There are two recognized chiropractic NGOs associated with the U.N.
The World Federation of Chiropractic (WFC) has official relations with the World Health Organization (WHO). The former president of the WFC is Louis Sportelli, D.C. WFC represents approximately 65 chiropractic trade associations.
The WFC states that it was “prominent in the development” of the Mercy Guidelines. These guidelines represent the opinions of the participants, did not involve broad international participation, and were never subjected to peer review. The Mercy Guidelines have not qualified for inclusion in the National Guideline Clearinghouse.
WFC has characterized chiropractic as a neuromusculoskeletal specialty which employs joint manipulation, physical therapy modalities, orthotics, and other procedures. According to WFC by- laws, the organization promotes uniform standards for chiropractic education, research, and practice.
The World Chiropractic Alliance (WCA) is accredited as an NGO by the U.N. Department of Public Information, and has an official representative at U.N. Headquarters in New York. The WCA has the stated mission of “a subluxation-free world.”
The WCA is committed to promoting and educating health care consumers about subluxation-centered chiropractic, which provides for lifetime wellness care for all persons, without regard to age or health condition. This is consistent with the WHO definition of health.
Position Paper Number 1 of the Association of Chiropractic Colleges states, in part, “Chiropractic is concerned with the preservation and restoration of health, and focuses particular attention on the subluxation.
The WCA was instrumental in the development of the Council on Chiropractic Practice guidelines.
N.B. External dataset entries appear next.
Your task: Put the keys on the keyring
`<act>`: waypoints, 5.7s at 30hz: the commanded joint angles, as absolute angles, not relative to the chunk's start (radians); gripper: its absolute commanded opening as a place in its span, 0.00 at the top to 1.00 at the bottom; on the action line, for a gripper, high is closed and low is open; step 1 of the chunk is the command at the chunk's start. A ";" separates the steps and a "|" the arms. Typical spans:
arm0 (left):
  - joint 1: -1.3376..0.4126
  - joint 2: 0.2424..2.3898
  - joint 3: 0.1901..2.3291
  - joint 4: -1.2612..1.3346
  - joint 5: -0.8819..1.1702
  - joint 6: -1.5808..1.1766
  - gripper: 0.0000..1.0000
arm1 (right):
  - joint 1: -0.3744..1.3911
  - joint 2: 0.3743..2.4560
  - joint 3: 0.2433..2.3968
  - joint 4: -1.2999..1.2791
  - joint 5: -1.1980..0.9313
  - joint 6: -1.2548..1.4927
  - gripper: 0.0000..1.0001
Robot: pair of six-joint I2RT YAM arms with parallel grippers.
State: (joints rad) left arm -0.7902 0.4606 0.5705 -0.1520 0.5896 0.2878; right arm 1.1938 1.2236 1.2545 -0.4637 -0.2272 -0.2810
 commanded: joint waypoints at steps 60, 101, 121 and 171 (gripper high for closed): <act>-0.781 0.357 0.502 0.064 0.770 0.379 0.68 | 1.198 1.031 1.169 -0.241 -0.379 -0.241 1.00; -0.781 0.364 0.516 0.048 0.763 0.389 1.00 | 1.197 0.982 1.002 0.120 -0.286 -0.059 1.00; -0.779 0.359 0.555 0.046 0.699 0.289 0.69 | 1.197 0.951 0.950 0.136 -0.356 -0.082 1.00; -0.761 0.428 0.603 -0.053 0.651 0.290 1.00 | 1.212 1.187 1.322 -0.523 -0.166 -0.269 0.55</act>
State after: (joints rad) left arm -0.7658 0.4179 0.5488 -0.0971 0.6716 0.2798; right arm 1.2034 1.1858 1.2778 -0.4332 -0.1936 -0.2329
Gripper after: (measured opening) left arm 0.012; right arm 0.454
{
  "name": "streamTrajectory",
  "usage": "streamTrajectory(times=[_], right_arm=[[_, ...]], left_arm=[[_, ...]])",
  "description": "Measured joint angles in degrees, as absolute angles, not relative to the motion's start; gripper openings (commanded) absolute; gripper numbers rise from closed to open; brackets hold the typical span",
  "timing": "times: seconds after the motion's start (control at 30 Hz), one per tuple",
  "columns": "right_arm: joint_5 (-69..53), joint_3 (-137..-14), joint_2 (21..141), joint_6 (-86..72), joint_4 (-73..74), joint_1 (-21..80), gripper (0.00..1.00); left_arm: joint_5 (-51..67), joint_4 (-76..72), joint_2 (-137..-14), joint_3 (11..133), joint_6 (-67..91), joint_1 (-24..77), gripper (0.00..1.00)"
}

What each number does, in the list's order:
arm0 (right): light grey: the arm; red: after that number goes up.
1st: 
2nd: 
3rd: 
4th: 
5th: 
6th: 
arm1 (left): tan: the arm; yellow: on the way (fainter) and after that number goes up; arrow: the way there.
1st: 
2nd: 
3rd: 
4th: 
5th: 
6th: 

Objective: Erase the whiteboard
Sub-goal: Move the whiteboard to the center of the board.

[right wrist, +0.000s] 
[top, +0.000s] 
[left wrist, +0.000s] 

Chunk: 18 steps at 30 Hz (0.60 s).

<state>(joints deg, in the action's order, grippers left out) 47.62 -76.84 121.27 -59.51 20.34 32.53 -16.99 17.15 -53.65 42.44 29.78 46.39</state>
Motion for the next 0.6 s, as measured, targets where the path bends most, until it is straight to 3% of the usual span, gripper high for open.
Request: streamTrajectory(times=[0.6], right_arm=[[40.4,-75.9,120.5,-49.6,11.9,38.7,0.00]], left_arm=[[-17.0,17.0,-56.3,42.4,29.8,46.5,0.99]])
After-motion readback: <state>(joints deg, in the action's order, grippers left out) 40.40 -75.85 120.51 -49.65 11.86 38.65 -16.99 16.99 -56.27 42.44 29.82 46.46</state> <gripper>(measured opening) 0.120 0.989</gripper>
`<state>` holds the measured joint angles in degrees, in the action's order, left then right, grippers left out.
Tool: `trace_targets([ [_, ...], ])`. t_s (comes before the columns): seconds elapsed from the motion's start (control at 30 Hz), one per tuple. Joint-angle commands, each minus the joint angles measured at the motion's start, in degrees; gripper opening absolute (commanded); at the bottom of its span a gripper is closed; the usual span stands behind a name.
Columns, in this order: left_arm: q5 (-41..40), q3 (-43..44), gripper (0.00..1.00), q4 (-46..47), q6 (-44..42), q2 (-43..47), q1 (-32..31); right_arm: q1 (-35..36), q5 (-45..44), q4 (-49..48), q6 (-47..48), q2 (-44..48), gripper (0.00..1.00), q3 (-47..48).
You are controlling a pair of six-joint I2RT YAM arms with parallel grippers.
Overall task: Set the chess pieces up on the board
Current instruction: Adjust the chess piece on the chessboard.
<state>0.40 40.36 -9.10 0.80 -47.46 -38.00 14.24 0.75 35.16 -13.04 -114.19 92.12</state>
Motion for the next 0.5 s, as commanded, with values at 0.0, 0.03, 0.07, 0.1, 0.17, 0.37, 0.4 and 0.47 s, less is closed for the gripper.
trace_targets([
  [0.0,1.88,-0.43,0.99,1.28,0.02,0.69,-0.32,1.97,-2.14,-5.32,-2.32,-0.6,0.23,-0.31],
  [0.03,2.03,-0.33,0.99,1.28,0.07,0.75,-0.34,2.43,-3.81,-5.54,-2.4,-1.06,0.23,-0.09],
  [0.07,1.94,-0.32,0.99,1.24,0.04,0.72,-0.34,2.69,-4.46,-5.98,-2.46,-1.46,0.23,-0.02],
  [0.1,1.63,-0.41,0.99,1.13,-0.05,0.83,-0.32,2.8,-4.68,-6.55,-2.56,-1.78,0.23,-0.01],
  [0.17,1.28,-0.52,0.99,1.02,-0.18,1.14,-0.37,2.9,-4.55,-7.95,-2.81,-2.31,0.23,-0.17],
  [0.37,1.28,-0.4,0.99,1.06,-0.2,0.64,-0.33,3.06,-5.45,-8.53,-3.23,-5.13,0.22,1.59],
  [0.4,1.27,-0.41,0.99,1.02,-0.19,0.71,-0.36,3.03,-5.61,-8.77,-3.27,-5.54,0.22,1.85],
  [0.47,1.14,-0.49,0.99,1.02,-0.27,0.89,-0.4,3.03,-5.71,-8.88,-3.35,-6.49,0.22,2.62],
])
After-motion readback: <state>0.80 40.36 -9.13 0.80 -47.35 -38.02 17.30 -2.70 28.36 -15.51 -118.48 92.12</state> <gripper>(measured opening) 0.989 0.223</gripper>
These are the first evidence-based guidelines produced by the profession which qualified for inclusion in the National Guideline Clearinghouse. The CCP Guidelines were selected for inclusion after being evaluated by ECRI, a WHO Collaborating Center. The guidelines underwent peer review by 195 chiropractors in 12 countries, making them truly international in scope.
The WCA is committed to ensuring that health care consumers throughout the global community have access to lifetime, wellness-centered chiropractic care. Through its information delivery systems, the WCA is committed to maintaining proper characterization of the chiropractic profession in the international community.